I am studying geometric theory of foliations from Camacho and Lins and I have stumbled upon an afirmation I can't understand.
There is a theorem which states:
Let F be a leaf of a foliation $\mathcal{F}$ on M and $\Sigma$ a transverse section of $\mathcal{F}$ such that $\Sigma \cap F \neq \varnothing$. We have three possibilities:
- $\Sigma \cap F$ is discrete, and in this case F is an imbedded leaf.
- The closure of $\Sigma \cap F$ in $\Sigma$ contains an open set. This occurs if and only if the closure $\bar{F}$ has non-empty interior and $int (\bar{F}) = \bar{F} - \partial \bar{F}$ is an open set which contains F. In this case we say F is locally dense.
- The closure of $\Sigma \cap F$ is a perfect set (i.e., without isolated points) with empty interior. In this case we say F is an exceptional leaf.)

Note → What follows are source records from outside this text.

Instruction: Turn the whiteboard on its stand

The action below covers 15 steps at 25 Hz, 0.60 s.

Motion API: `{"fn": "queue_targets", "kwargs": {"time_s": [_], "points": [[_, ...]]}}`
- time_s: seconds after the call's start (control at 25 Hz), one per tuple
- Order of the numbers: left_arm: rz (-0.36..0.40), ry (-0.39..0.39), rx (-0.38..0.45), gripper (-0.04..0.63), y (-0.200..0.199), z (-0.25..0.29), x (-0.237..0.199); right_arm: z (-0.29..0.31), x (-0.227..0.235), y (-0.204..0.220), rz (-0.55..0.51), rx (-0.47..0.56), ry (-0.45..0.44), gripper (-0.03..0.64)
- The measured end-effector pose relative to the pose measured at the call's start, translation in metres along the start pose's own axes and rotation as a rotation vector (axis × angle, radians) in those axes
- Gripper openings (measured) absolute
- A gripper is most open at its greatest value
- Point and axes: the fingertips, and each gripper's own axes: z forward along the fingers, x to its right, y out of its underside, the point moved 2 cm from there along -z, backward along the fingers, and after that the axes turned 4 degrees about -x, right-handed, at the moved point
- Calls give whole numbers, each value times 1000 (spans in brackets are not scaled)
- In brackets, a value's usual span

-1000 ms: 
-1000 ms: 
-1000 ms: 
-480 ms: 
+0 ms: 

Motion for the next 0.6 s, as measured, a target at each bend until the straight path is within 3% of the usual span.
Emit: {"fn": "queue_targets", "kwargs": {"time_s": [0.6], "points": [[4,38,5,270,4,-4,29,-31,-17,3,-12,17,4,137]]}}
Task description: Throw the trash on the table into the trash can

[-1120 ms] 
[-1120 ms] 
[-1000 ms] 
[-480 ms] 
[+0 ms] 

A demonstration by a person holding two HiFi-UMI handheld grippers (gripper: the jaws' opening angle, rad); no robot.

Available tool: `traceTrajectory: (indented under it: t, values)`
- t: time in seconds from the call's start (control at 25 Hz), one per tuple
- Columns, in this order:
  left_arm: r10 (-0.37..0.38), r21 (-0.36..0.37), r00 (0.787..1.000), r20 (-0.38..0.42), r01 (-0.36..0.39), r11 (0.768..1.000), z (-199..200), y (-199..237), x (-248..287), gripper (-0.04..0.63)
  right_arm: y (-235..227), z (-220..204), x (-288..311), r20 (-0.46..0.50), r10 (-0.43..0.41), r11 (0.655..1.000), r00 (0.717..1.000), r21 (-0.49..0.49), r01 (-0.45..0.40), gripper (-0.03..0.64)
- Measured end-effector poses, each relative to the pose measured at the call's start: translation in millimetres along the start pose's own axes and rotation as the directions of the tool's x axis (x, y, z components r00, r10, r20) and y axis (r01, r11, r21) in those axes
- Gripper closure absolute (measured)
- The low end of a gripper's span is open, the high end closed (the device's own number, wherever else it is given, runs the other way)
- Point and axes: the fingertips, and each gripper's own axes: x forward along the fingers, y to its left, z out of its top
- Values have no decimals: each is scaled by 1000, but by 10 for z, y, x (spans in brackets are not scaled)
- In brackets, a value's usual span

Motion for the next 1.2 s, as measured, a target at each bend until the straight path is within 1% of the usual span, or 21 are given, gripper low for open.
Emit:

After this theorem comes the part I don't get. The authours state that the following submanifold $F$ in the picture bellow can't be a leave of any foliation deffined at an open set of $\mathbb{R}^2$
The reason being the point $x$ is an accumulation point of $\Sigma \cap F$ where $\Sigma$ is a transverse segment passing through x, while the same does not happen with the point y.
I really don't get this. Suppose that upper horizontal part of $F$ containing $y$ was not there. In this case I guess I would have the case (2) of the theorem, right? To me, that upper part simply means I would have another transverse segment $\Sigma'$ passing through $y$, (vertical to the figure), giving me case (1) of the theorem.
Since we are talking about 2 distinct transverse segments, I don't see what is the problem.
I would appreciate any help since I just recently started studying the topic (please be kind).
Let $F$ be the space indicated in Figure 2. Note that $F$ is closed, i.e. , $\bar{F}=F$. The boundary $\partial \bar{F}$ is given by \begin{align*} \partial \bar{F} = \bar{F}\cap (\overline{\mathbb{R}^2\setminus F}) = \bar{F}\cap \mathbb{R}^2=\bar{F} \end{align*} Hence we obtain for the interior of $F$ that $\mathrm{int}(\bar{F})=\bar{F}\setminus\bar{F}=\emptyset$ and $2.$ cannot hold.
Let us assume that $\Sigma$ is the vertical line through $x$. Then $F\cap \Sigma$ has isolated points but it is not discrete since $x$ is an accumulation point. Hence neither $1.$ nor $3.$ can hold which implies that $F$ cann't be a leaf of a foliation.